I know at this point the Java apologists will say "just use a pool of pre-created Objects, that'll speed it up". This misses the point in two ways: (1) Java was supposed to obviate the need to perform manual memory handling. Now I have to not only remember to de-allocate my objects when I am done with them, I have to write a Pool class within which to store my not-currently-in-use objects?! (2) I can do that in C, too, if I really want to, and it'll make the C version faster again.
I am well aware of the forte of Haskell and its different interpreter implementations. To the degree that I wouldn't be surprised if the Haskell implementation did better than your C implementation.
They didn't. I was told they took around 10 minutes to run, but I never actually saw them working. When I produced results from a simulation that ran for 1000 years (an overnight run for my C program), the professor was amazed. But yes, in my experience interpreted Haskell is very fast, which makes Java look even more foolish.
I've done this four times now; written a C equivalent of a Java program and found it at least one, often several orders of magnitude faster. I've yet once to be shown a Java program that is significantly faster than its C equivalent.
This does not mean that Java should not be used as a programming language. The language features (especially those in version 1.5) are useful for working in a collaborative environment with mediocre programmers, and where the raw performance of the application is not critical (such as a GUI front-end to a server application). Just don't bullshit about it being faster than C, or even "fast" and expect me to believe it.
I'm willing to be proven wrong, but until someone can actually show me proof that it can be done, I'm not going to believe the hype, hand-waving and hot air.

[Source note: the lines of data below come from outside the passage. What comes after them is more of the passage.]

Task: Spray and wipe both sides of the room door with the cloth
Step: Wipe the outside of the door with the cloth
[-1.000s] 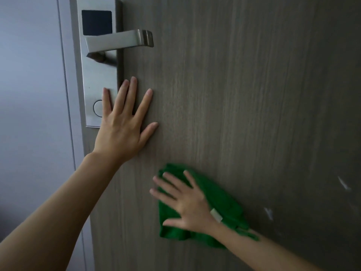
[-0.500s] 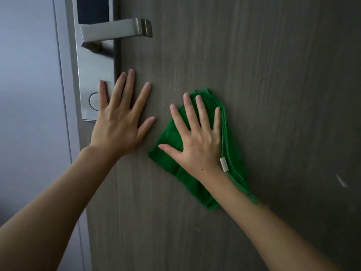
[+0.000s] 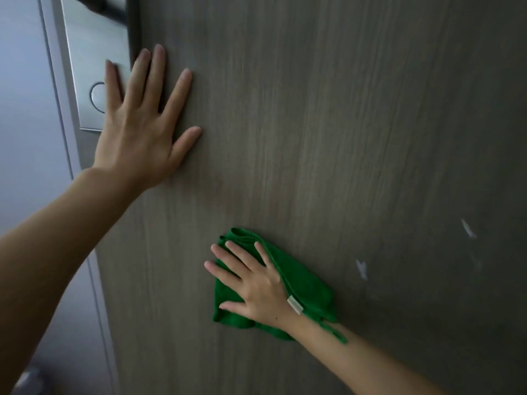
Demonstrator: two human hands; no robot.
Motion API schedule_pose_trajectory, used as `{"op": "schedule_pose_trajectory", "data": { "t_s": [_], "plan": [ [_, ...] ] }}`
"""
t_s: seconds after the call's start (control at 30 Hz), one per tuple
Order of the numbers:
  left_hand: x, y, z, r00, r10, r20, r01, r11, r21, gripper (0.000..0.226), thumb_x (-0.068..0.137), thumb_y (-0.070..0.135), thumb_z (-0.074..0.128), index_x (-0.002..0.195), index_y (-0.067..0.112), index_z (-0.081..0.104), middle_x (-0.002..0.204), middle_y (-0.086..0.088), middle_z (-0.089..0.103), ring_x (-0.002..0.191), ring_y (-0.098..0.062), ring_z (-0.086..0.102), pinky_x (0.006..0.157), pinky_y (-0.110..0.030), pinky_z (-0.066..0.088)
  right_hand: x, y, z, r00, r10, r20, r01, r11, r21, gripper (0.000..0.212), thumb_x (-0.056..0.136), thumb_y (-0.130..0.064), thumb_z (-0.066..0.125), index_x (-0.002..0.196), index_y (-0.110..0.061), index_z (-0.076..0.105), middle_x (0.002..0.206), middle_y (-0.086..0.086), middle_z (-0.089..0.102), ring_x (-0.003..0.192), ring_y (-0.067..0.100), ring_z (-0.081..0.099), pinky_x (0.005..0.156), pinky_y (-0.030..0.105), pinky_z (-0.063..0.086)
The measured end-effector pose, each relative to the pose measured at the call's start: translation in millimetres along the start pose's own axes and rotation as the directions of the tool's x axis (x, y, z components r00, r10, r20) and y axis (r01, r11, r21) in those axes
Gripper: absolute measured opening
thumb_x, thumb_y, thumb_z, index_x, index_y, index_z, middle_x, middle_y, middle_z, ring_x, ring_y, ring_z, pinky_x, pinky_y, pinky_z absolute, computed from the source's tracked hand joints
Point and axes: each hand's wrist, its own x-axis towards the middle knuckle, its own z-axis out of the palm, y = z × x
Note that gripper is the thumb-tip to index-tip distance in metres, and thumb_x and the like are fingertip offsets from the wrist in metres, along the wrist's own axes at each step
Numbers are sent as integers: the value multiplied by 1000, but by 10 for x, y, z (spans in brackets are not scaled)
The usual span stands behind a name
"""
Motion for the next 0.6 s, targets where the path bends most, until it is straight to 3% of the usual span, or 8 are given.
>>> {"op": "schedule_pose_trajectory", "data": {
  "t_s": [0.13,0.23,0.3,0.47,0.6],
  "plan": [
    [-4,11,-77,999,-2,47,3,1000,-23,74,98,59,16,154,12,6,159,-25,2,148,-38,1,115,-58,-6,104,398,-233,998,-36,-58,36,999,2,91,63,-61,78,139,-23,48,150,3,37,148,16,2,119,44,-5],
    [6,30,-110,997,-12,73,13,1000,-19,73,98,58,16,154,13,6,159,-24,2,148,-38,1,116,-60,-2,427,892,-583,982,111,-151,-128,986,-109,84,73,-70,64,141,-24,46,151,7,37,142,25,22,117,49,-1],
    [2,72,-120,995,-41,89,44,998,-35,73,98,58,17,154,13,4,160,-23,0,148,-37,-1,116,-59,-3,610,1058,-755,952,252,-174,-279,948,-153,81,80,-74,51,144,-25,41,153,8,35,141,27,24,116,53,3],
    [-57,435,-140,993,-110,33,114,979,-170,69,100,50,29,154,11,9,160,-24,-1,147,-40,-3,117,-56,-3,640,743,-667,866,466,-183,-489,865,-113,78,85,-72,44,148,-26,34,156,9,26,144,29,18,115,55,3],
    [-42,888,-133,1000,-16,-18,10,962,-273,65,99,44,33,153,11,18,158,-27,7,146,-42,4,116,-55,0,387,338,-352,917,373,-144,-384,922,-56,77,80,-66,54,145,-27,40,155,5,27,143,27,20,117,51,-1]
  ]
}}
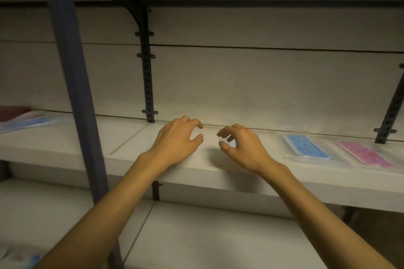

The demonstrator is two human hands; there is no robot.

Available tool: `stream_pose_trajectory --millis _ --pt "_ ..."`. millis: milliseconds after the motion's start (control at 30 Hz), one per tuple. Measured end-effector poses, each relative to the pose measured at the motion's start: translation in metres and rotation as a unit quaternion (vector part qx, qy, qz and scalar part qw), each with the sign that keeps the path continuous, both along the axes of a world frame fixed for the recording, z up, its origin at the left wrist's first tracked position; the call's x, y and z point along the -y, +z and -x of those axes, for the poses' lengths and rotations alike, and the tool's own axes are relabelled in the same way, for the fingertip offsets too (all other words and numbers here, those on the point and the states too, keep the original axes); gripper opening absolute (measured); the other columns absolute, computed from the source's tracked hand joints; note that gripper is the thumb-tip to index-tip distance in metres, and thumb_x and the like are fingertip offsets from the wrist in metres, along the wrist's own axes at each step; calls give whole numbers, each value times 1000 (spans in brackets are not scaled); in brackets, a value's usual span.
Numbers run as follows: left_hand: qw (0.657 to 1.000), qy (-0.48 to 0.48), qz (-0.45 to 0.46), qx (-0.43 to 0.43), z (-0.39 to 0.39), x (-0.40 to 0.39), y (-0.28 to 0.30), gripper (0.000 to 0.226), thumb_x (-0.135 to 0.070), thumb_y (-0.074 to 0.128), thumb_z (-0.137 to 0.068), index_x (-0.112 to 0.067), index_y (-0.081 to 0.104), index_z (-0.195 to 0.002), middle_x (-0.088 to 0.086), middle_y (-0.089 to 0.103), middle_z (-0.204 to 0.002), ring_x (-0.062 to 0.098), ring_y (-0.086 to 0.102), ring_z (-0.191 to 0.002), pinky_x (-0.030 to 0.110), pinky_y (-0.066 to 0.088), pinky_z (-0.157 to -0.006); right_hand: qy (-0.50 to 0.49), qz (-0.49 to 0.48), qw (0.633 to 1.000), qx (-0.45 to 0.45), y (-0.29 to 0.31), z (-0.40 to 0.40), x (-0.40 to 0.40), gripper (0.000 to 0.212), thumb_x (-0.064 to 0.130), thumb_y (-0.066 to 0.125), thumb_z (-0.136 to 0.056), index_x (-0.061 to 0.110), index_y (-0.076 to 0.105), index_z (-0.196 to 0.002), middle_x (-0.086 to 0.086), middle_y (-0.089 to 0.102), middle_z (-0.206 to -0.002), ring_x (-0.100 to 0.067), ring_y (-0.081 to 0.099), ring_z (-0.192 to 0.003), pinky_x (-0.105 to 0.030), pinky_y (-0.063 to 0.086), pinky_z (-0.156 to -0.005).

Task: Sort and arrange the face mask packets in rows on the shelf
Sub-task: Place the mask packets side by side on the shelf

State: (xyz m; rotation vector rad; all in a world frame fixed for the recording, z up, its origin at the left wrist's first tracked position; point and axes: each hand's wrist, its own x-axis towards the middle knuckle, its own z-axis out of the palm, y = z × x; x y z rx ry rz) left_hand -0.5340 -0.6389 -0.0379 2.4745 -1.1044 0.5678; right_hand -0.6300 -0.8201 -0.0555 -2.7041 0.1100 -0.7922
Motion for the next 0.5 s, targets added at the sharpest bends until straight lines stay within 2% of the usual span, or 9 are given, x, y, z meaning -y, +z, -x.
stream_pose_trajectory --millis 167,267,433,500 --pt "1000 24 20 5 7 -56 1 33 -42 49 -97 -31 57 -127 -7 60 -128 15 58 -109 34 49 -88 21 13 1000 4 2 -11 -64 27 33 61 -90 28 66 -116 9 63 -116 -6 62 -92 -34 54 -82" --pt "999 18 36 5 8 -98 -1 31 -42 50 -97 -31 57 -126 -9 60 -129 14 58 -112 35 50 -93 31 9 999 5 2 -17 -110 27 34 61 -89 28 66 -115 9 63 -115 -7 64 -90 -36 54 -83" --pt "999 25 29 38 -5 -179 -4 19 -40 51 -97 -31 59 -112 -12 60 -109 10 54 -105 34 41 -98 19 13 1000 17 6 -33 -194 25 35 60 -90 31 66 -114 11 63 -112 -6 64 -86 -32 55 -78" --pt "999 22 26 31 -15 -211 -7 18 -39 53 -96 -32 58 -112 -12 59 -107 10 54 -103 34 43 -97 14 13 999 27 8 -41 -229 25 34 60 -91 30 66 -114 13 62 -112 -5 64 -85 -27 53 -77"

What's worse about swapping a large* Java program out and back in is when the garbage collector next runs, usually very soon after it gains focus (i.e. when you want to use the program again), it touches near enough every damn page the program is using, checking for objects to cull. This causes the OS to swap the *whole* program back into memory and consequently a whole load of thrashing.
;-) ]
[* is there any other kind?
Ray tracing just means following the path of a ray for simulation. It's not just for graphics. However in graphics it normally refers to just following a) at least one "eye" ray from each pixel in the camera, b) reflective rays, and c) direct illumination rays to the lights.

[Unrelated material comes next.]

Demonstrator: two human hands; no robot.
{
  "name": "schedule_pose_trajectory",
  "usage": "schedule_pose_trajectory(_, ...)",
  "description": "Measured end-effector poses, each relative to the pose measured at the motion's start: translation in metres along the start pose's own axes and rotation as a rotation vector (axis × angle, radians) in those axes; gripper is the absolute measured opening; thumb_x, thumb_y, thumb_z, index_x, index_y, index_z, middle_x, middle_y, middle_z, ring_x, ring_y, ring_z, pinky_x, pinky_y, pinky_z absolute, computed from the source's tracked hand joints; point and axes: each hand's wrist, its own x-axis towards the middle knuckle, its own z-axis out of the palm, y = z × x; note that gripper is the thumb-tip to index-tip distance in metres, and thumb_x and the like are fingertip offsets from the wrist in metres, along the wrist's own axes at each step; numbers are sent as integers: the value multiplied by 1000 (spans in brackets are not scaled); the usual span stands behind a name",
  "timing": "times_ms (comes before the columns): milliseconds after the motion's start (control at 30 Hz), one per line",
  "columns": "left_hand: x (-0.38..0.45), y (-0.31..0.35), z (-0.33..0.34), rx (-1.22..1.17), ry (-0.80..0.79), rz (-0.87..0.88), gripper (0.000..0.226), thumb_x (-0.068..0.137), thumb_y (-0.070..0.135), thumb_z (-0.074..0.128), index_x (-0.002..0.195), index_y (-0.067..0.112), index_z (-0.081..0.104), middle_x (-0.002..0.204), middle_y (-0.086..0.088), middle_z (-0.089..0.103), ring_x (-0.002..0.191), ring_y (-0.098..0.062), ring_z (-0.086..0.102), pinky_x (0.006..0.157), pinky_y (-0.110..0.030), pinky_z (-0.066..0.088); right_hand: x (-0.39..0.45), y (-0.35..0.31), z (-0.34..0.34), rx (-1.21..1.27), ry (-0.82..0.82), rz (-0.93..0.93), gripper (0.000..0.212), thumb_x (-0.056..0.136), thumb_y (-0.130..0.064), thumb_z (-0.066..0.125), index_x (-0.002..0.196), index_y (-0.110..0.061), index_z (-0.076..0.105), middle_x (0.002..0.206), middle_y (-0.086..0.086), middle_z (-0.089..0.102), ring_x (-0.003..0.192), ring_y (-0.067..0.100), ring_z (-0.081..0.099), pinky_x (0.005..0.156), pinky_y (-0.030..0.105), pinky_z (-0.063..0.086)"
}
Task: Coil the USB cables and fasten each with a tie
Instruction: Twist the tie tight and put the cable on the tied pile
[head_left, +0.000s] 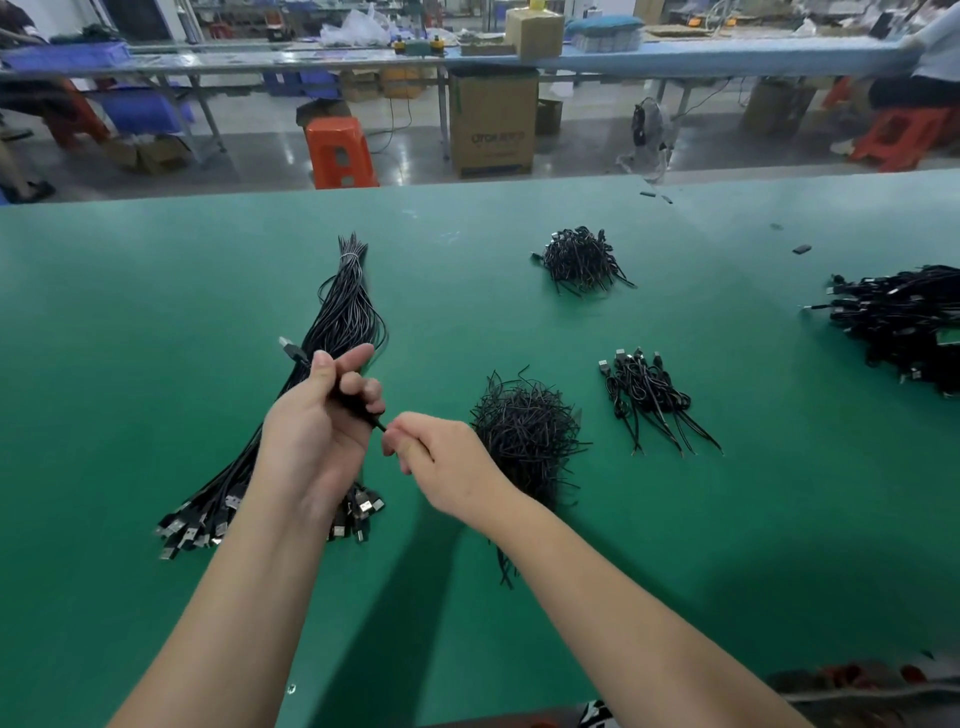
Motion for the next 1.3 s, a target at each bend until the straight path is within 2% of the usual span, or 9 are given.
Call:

This gives the simple raytraced scene that you are probably thinking of.
What are missing are diffuse rays: light from other objects that aren't lights and aren't in the direction of a mirror bounce. Gathering all the light is known as the global illumination problem.

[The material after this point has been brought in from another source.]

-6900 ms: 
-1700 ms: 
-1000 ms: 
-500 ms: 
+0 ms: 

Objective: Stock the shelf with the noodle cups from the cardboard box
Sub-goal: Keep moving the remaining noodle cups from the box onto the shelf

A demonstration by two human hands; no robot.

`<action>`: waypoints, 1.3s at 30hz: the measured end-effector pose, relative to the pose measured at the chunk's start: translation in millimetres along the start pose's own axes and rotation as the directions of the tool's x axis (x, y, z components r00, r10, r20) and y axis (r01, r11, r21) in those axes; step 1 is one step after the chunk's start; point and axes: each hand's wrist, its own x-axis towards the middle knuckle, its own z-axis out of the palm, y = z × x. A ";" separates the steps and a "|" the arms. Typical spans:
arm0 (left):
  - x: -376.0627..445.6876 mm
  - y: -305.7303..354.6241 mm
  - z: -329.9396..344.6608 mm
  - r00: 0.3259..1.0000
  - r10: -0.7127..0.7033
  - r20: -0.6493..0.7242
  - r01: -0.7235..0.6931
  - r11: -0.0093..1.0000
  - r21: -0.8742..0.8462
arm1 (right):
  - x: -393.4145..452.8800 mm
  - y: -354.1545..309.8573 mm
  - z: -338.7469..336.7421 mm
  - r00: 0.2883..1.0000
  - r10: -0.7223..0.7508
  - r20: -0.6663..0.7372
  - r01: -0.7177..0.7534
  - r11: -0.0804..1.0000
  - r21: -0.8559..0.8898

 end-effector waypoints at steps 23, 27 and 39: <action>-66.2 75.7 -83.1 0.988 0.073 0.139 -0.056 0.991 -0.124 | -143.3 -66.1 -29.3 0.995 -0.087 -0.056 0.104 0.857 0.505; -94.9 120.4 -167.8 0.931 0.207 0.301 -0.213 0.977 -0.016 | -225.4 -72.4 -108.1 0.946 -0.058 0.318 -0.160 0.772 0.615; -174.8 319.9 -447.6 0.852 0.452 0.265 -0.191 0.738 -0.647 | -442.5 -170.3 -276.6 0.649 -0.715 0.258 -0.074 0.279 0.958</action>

There's lots of way to handle this including radiosity patches and monte carlo ray tracing.
It looks like this guy is doing some type of monte carlo ray tracing while properly taking into account wavelengths (i.e. not RGB but lamba) and many bounces instead of just direct or only X levels. He may also be tracing from the light out instead of the camera back.
I'm not sure if he's doing any stratified sampling or bundling of photons but it would help speed things up if he's not.
I have received about 900 emails today. I will be posting the program on http://www.cpjava.net in a day or two so everyone can download it. Not to self: don't post email address :-(
Inside every complex program is a simple solution trying to get out.